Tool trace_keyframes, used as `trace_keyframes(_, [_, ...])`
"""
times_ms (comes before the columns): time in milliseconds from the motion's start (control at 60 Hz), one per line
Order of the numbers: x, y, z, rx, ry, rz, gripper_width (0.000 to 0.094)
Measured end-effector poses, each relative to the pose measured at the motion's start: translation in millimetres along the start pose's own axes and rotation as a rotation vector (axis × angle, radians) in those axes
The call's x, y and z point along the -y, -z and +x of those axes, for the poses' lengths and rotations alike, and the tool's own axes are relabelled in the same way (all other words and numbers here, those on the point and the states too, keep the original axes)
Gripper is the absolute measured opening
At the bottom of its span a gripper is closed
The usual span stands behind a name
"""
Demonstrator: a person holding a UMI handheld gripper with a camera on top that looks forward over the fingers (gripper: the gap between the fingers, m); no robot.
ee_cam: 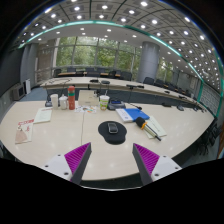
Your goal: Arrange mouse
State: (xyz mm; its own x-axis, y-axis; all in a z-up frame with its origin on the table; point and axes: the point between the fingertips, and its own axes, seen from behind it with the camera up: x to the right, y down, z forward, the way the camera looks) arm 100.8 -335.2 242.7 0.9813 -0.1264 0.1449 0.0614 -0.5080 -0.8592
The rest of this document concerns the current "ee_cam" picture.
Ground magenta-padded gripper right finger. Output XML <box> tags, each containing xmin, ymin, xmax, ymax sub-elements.
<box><xmin>132</xmin><ymin>143</ymin><xmax>183</xmax><ymax>186</ymax></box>

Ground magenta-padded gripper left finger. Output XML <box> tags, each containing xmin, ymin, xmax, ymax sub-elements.
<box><xmin>42</xmin><ymin>142</ymin><xmax>93</xmax><ymax>186</ymax></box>

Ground black computer mouse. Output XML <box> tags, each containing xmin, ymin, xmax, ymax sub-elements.
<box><xmin>107</xmin><ymin>121</ymin><xmax>119</xmax><ymax>135</ymax></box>

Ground black round mouse pad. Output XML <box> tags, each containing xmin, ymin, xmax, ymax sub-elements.
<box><xmin>97</xmin><ymin>120</ymin><xmax>128</xmax><ymax>146</ymax></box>

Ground pale green paper sheet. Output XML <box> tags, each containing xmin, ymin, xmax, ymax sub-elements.
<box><xmin>143</xmin><ymin>115</ymin><xmax>168</xmax><ymax>140</ymax></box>

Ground black handheld microphone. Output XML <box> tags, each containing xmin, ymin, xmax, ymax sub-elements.
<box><xmin>134</xmin><ymin>116</ymin><xmax>162</xmax><ymax>142</ymax></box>

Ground blue and white book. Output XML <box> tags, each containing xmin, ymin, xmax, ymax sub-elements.
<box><xmin>115</xmin><ymin>107</ymin><xmax>151</xmax><ymax>123</ymax></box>

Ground colourful sticker sheet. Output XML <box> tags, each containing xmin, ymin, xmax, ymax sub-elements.
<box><xmin>74</xmin><ymin>105</ymin><xmax>98</xmax><ymax>114</ymax></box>

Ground white booklet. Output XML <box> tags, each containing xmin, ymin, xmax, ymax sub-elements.
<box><xmin>33</xmin><ymin>107</ymin><xmax>54</xmax><ymax>125</ymax></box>

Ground white lidded mug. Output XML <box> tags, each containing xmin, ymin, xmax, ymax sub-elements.
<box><xmin>58</xmin><ymin>94</ymin><xmax>69</xmax><ymax>110</ymax></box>

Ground red bottle with green band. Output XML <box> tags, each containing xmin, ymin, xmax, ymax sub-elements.
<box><xmin>67</xmin><ymin>85</ymin><xmax>77</xmax><ymax>111</ymax></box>

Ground red and white leaflet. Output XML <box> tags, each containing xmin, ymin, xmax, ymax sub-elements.
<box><xmin>14</xmin><ymin>118</ymin><xmax>35</xmax><ymax>145</ymax></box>

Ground white cardboard box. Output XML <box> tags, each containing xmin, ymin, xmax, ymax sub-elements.
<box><xmin>77</xmin><ymin>90</ymin><xmax>100</xmax><ymax>107</ymax></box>

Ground plain white cup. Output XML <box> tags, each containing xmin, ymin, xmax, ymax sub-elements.
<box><xmin>50</xmin><ymin>93</ymin><xmax>60</xmax><ymax>110</ymax></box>

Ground paper cup with straw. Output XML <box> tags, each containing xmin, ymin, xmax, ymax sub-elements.
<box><xmin>98</xmin><ymin>88</ymin><xmax>111</xmax><ymax>112</ymax></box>

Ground grey conference microphone unit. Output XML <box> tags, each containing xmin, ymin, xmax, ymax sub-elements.
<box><xmin>107</xmin><ymin>98</ymin><xmax>143</xmax><ymax>111</ymax></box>

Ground row of dark office chairs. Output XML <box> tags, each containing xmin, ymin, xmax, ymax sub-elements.
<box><xmin>53</xmin><ymin>68</ymin><xmax>201</xmax><ymax>98</ymax></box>
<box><xmin>196</xmin><ymin>116</ymin><xmax>224</xmax><ymax>158</ymax></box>

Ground long curved conference desk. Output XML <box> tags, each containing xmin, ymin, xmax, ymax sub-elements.
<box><xmin>39</xmin><ymin>77</ymin><xmax>205</xmax><ymax>108</ymax></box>

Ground grey floor air unit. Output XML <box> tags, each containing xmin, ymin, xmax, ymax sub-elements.
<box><xmin>11</xmin><ymin>83</ymin><xmax>27</xmax><ymax>101</ymax></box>

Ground grey round column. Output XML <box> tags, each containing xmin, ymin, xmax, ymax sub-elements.
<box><xmin>136</xmin><ymin>41</ymin><xmax>160</xmax><ymax>84</ymax></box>

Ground ceiling lights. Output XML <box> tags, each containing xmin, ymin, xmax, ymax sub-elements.
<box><xmin>19</xmin><ymin>0</ymin><xmax>219</xmax><ymax>73</ymax></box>

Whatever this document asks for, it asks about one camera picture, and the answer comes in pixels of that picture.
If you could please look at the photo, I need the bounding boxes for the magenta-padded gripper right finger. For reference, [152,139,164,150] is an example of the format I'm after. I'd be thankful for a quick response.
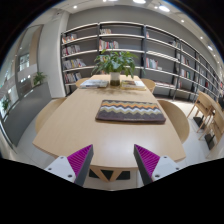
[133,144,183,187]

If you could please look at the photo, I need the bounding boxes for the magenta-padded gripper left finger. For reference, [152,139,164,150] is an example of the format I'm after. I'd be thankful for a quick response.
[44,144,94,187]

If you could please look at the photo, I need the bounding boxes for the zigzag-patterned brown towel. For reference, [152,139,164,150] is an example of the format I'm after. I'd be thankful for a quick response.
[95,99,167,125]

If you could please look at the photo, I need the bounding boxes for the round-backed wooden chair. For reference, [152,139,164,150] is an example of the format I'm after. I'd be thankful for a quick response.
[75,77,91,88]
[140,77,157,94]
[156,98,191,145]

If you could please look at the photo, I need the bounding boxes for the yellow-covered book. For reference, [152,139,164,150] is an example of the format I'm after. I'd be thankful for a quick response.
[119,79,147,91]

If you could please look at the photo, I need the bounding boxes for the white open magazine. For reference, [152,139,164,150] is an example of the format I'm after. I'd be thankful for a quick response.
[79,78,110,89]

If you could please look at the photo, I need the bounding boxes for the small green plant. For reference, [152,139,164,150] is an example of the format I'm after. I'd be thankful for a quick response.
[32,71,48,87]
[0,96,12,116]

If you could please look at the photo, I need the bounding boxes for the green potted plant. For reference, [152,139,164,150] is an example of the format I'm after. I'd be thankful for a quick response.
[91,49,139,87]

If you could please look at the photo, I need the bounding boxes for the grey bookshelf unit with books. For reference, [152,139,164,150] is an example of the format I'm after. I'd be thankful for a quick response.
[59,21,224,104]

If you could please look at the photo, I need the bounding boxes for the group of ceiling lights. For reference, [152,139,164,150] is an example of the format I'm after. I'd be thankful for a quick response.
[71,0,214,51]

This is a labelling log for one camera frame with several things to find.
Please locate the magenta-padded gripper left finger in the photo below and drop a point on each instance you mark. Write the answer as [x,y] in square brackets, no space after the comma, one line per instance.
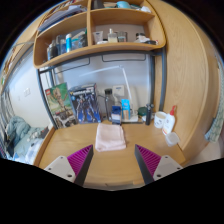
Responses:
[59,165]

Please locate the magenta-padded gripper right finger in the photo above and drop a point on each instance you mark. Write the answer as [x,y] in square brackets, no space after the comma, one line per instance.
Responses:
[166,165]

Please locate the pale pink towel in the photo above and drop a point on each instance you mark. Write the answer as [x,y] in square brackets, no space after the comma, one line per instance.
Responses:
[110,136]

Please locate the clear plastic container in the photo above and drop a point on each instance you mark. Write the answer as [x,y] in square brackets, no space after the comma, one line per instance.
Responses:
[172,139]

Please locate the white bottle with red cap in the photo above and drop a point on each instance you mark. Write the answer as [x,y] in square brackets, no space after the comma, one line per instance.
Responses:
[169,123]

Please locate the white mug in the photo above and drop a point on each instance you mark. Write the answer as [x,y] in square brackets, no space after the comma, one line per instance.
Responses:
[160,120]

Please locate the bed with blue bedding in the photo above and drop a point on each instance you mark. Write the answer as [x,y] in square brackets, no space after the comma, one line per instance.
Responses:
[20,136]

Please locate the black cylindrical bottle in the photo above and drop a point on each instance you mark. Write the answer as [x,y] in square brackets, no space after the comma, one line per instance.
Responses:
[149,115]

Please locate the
------
WORK REQUIRED: Filter the entries by the string "blue" and copy each matching line.

ANSWER AREA:
Ground blue and white book. Output XML <box> tags, each containing xmin, ymin, xmax, ymax sub-elements.
Please locate the bed with blue bedding in the photo above and drop a point on each instance you mark. Write the answer as [x,y] in square brackets, no space after the comma, one line per instance.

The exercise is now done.